O foco principal da discussão, este ano, foi a proposta de alteração da Lei 8.958/94, que vem sendo discutida desde 2018. A lei dispõe sobre as relações entre as instituições federais de ensino superior e de pesquisa científica e tecnológica e as fundações de apoio, e dá outras providências. Estiveram presentes 33 representantes de diversas fundações. Marianna Magalhães, advogada da Assessoria Jurídica, representou a Fiotec no evento.
De acordo com ela, a discussão a respeito do tema não é simples, mas importante para as fundações: “hoje a nossa atuação tem alguns pontos engessados por conta da lei, alguns pontos que ela dispõe não são mais compatíveis com o que fazemos hoje.
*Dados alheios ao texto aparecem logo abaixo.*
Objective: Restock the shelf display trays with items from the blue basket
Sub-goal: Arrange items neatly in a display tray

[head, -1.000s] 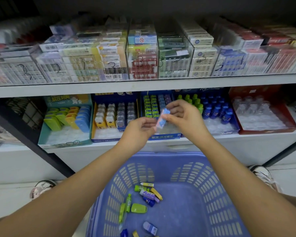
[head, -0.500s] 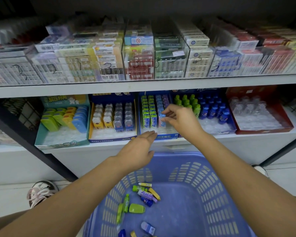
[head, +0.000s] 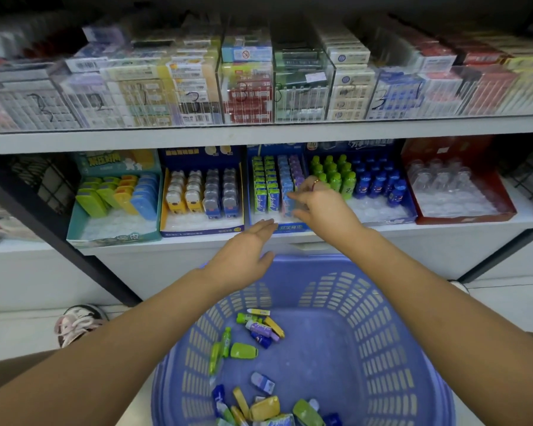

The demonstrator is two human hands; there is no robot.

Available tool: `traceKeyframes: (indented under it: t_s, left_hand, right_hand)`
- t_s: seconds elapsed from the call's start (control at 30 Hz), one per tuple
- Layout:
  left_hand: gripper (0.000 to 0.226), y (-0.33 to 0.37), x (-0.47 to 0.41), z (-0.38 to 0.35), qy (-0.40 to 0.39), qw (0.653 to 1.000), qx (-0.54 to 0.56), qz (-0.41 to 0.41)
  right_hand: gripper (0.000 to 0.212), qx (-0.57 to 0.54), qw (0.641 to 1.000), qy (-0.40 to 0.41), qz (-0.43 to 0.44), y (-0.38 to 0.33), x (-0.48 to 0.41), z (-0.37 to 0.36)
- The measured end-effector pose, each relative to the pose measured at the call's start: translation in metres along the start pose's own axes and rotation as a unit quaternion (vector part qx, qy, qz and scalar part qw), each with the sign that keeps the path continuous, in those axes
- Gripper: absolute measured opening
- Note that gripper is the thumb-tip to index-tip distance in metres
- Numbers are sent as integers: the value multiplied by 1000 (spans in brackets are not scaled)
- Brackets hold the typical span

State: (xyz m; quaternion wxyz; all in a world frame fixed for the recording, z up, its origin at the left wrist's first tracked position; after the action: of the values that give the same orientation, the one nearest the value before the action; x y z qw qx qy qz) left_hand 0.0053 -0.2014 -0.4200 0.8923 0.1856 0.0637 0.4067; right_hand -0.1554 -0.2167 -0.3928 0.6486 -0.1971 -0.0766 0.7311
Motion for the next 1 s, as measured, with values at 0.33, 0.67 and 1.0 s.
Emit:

A lei é de 1994, já sofreu algumas emendas, mas a pedido da diretoria do Confies preparamos uma grande alteração, uma proposta que eles vão levar para tentar a aprovação no Congresso”, ressalta Marianna.
Além do tema principal, foram discutidas questões pontuais durante o evento, como Compliance, Imunidade Tributária, Bolsas e Reembolsos. Cada fundação apresentou painéis específicos a respeito desses assuntos.
“As duas manhãs foram dedicadas ao tema macro, enquanto na parte da tarde foram discutidos os micro temas. Eu falei sobre Imunidade Tributária e levei o caso da Fiotec, já que estamos alguns passos à frente. Muitas fundações ainda não têm esse processo e o modelo da Fiotec foi muito bem visto. Então, diante de um cenário de tantas dificuldades para as fundações, isso é um alento, uma esperança para nós”, conclui Marianna.